Night Fighter

Home > Other > Night Fighter > Page 20


  John McCone telephoned me at home with the news. It was still dark outside; I had returned from China Beach less than twelve hours ago. Mary stirred in bed when the phone rang, then turned her back to me while I talked to the DCI. I hung up the phone and laid a hand on Mary’s back.

  “I have to go to work,” I said.

  She moved away from my hand and pretended to be asleep.

  In the Gulf of Tonkin, three North Vietnamese P-4 torpedo boats had approached within five nautical miles of Maddox and released their torpedoes. Maddox evaded and returned fire with five-inch shells, scoring a direct hit on one of the P-4s.

  Carrier USS Ticonderoga launched four F-8 Crusader jets that sank one of the two remaining boats and damaged the third as they retreated. Maddox suffered a single KPV heavy machine gun round through the destroyer’s superstructure.

  For the next week I watched history unfold either from Langley or Pentagon conference tanks while diplomats were hard at it on both sides of the ocean to either defend, justify, or neutralize actions undertaken by their respective nations.

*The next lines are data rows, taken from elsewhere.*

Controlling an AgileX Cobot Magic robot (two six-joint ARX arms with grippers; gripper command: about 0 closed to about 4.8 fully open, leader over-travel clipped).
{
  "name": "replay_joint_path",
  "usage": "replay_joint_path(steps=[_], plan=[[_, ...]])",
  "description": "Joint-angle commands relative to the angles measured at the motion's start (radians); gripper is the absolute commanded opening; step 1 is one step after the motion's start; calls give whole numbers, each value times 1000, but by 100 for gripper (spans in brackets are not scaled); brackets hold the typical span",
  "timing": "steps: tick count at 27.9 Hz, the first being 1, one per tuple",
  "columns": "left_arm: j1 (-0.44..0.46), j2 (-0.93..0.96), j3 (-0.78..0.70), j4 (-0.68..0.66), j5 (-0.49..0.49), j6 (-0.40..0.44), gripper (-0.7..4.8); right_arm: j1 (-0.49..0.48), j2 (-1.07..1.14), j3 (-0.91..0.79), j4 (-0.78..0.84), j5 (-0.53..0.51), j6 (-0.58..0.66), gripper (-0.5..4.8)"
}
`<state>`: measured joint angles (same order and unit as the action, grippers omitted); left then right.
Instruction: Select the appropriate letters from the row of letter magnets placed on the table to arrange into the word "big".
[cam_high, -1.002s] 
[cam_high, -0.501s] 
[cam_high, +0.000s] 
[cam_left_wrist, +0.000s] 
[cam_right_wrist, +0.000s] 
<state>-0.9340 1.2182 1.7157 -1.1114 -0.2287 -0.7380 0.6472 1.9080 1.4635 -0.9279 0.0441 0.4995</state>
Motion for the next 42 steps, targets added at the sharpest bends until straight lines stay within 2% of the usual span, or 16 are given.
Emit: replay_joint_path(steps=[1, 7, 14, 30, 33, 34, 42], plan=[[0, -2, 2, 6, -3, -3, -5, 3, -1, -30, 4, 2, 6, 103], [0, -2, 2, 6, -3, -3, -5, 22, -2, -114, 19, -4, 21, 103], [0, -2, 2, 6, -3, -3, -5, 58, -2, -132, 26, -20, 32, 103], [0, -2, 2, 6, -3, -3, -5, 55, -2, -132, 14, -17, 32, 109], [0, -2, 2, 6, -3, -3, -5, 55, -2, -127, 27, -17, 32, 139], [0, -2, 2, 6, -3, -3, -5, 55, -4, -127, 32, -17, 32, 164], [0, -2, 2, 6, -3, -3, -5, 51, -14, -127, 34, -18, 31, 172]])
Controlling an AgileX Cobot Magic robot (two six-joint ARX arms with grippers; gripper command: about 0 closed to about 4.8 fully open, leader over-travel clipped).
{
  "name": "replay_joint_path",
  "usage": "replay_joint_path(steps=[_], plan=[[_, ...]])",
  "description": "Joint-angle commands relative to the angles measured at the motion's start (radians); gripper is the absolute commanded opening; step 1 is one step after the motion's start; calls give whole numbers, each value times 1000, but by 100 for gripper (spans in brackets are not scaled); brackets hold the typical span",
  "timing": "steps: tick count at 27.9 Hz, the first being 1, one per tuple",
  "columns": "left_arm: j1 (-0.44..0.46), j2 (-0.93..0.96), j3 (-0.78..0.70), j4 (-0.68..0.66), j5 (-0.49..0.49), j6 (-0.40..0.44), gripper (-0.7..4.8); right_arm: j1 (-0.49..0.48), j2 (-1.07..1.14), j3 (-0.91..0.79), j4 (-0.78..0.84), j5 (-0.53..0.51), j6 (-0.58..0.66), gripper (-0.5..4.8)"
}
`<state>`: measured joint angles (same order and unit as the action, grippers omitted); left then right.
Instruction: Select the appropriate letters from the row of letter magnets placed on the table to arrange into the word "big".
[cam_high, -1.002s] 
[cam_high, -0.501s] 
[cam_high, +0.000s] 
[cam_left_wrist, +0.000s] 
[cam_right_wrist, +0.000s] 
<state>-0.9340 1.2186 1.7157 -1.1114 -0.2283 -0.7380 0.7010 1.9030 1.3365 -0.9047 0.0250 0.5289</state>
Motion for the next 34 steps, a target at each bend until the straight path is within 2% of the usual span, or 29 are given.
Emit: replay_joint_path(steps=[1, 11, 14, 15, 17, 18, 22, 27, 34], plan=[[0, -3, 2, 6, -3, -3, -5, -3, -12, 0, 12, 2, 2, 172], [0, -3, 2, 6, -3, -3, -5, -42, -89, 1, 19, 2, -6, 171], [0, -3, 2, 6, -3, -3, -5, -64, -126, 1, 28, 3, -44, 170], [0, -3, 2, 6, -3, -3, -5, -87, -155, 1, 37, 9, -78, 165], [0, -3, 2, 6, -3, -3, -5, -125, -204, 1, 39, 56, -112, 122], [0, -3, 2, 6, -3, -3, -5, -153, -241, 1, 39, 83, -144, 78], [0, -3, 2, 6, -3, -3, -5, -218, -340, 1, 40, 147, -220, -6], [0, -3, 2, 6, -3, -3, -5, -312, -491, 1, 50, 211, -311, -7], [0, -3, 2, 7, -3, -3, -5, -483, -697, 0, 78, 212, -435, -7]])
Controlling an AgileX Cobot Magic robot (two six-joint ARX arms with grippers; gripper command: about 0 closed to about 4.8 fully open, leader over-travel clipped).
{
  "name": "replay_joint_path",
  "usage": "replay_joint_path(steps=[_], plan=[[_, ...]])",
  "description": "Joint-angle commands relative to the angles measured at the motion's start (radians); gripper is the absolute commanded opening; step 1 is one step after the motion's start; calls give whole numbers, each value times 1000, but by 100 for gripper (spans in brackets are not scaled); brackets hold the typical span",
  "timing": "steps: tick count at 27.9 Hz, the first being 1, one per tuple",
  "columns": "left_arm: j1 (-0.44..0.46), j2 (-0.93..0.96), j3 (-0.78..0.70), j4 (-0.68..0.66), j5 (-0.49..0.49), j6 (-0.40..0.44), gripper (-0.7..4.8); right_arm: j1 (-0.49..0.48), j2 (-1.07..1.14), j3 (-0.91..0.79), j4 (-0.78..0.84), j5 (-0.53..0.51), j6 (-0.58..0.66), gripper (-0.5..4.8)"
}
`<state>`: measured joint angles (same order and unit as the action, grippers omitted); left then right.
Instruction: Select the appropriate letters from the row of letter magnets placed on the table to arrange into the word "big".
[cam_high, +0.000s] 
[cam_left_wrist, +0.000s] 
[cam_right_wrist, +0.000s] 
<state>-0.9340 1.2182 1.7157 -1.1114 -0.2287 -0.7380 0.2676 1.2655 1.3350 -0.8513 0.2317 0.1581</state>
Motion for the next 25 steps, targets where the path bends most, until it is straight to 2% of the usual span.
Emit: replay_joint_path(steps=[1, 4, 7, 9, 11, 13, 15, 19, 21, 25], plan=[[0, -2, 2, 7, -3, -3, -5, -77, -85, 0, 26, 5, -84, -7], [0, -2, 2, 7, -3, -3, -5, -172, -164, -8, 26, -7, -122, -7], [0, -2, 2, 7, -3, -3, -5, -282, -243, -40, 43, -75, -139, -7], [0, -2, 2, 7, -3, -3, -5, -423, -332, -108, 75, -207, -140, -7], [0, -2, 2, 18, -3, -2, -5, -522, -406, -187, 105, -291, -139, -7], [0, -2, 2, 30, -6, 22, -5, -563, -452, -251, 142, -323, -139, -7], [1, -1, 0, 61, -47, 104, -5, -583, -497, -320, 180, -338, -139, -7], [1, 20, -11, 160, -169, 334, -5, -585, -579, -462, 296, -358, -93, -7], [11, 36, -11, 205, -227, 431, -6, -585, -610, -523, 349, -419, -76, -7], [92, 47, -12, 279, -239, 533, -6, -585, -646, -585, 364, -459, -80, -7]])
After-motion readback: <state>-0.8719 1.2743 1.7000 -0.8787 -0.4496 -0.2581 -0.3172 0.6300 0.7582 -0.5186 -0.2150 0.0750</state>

  In North Vietnam, General Phuong Tai accused Maddox of attacking peaceful fishing boats, thus compelling the honorable North Vietnam Navy to fight back. In Washington, President Johnson and SecDef Robert McNamara portrayed the engagement as an unprovoked attack in international waters.

  There was a lot of scurrying about all day August 3 at the Pentagon, as well as at State and the White House. Every conference room was full. Coffee pots emptied as fast as they were filled. I must have guzzled five gallons myself.

  That night off Vietnam, Maddox paired with another destroyer, the USS Turner Joy, to resume patrol off the North Vietnamese coast, beyond the international three-mile line but inside the twelve miles North Vietnam claimed. Three China Beach Nasties with 57mm recoilless rifles also raided two separate NVA coastal installations.

  North Vietnam fired back on the Nasties and filled the Gulf of Tonkin with Swatow patrol boats.

  Things were not going to be allowed to die down, not with these kinds of “mine is bigger than yours” posturing from both sides. I suspected President Johnson would push this to the limit. From what I heard, and what I saw, the president was itching for a fight.

  Daniel Ellsberg, special assistant to SecDef McNamara, was on Pentagon duty the night of August 4, when he received an emergency incoming radio message from the Gulf of Tonkin. At 11:00 p.m., USS Maddox and USS Turner Joy were patrolling the Gulf as a two-destroyer task force under the command of Captain John J. Herrick when their radar and sonar indicated another attack by the North Vietnamese Navy.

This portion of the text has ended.